- [What is required]
Take the listing below and write it out again exactly, skipping any picture that it holds.

- [Stored data]

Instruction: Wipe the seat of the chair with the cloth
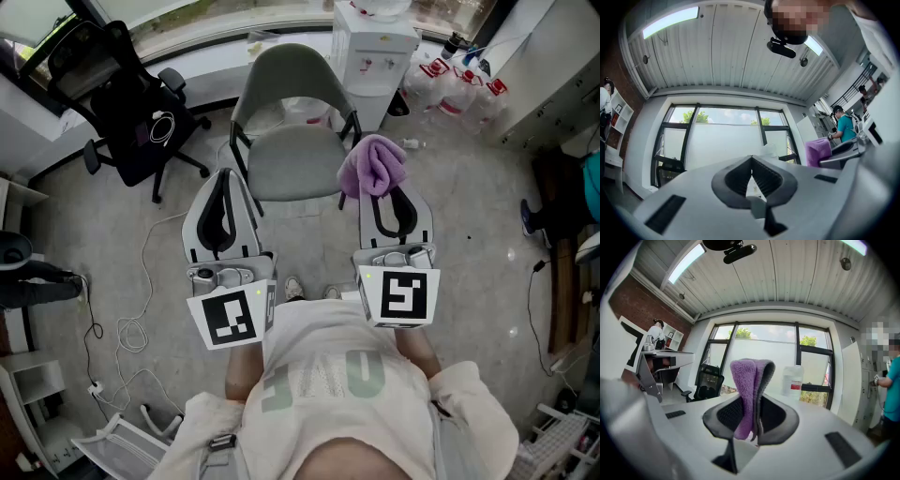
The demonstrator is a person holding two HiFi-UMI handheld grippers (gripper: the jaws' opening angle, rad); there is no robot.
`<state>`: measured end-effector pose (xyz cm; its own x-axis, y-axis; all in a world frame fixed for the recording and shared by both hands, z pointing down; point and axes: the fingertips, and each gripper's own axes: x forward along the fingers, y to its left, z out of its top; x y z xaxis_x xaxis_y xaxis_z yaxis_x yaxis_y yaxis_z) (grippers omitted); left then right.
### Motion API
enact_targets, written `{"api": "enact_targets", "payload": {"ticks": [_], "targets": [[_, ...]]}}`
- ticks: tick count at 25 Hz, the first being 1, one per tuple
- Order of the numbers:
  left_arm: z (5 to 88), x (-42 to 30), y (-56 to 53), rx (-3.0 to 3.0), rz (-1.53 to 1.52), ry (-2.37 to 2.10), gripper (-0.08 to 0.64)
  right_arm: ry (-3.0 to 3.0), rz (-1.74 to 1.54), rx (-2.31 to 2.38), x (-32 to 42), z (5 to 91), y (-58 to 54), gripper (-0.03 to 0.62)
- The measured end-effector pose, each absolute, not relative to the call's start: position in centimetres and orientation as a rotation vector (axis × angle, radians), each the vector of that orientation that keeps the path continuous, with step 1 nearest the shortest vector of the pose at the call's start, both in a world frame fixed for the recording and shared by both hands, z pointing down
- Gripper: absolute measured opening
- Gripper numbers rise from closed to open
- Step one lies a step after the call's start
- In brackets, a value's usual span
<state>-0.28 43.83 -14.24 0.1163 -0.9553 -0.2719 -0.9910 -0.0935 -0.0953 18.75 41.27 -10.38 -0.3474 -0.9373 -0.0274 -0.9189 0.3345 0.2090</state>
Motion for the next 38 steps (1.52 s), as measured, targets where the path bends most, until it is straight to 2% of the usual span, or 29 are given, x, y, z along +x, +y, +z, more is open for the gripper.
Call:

- [Solved exercise]
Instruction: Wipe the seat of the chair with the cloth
The demonstrator is a person holding two HiFi-UMI handheld grippers (gripper: the jaws' opening angle, rad); there is no robot.
`<state>`: measured end-effector pose (xyz cm; its own x-axis, y-axis; all in a world frame fixed for the recording and shared by both hands, z pointing down; point and axes: the fingertips, and each gripper's own axes: x forward along the fingers, y to its left, z out of its top; x y z xaxis_x xaxis_y xaxis_z yaxis_x yaxis_y yaxis_z) (grippers omitted); left then right.
### Motion API
enact_targets, written `{"api": "enact_targets", "payload": {"ticks": [_], "targets": [[_, ...]]}}`
- ticks: tick count at 25 Hz, the first being 1, one per tuple
- Order of the numbers:
  left_arm: z (5 to 88), x (-42 to 30), y (-56 to 53), rx (-3.0 to 3.0), rz (-1.53 to 1.52), ry (-2.37 to 2.10), gripper (-0.08 to 0.64)
  right_arm: ry (-3.0 to 3.0), rz (-1.74 to 1.54), rx (-2.31 to 2.38), x (-32 to 42), z (5 to 91), y (-58 to 54), gripper (-0.03 to 0.62)
- The measured end-effector pose, each absolute, not relative to the call's start: position in centimetres and orientation as a rotation vector (axis × angle, radians), each the vector of that orientation that keeps the path continuous, with step 1 nearest the shortest vector of the pose at the call's start, both in a world frame fixed for the recording and shared by both hands, z pointing down
- Gripper: absolute measured opening
- Gripper numbers rise from closed to open
- Step one lies a step after the call's start
- In brackets, a value's usual span
<state>-0.28 43.83 -14.24 0.1163 -0.9553 -0.2719 -0.9910 -0.0935 -0.0953 18.75 41.27 -10.38 -0.3474 -0.9373 -0.0274 -0.9189 0.3345 0.2090</state>
Motion for the next 38 steps (1.52 s), as measured, targets where the path bends most, until it is straight to 2% of the usual span, or 29 are given, x, y, z along +x, +y, +z, more is open for the gripper.
Call:

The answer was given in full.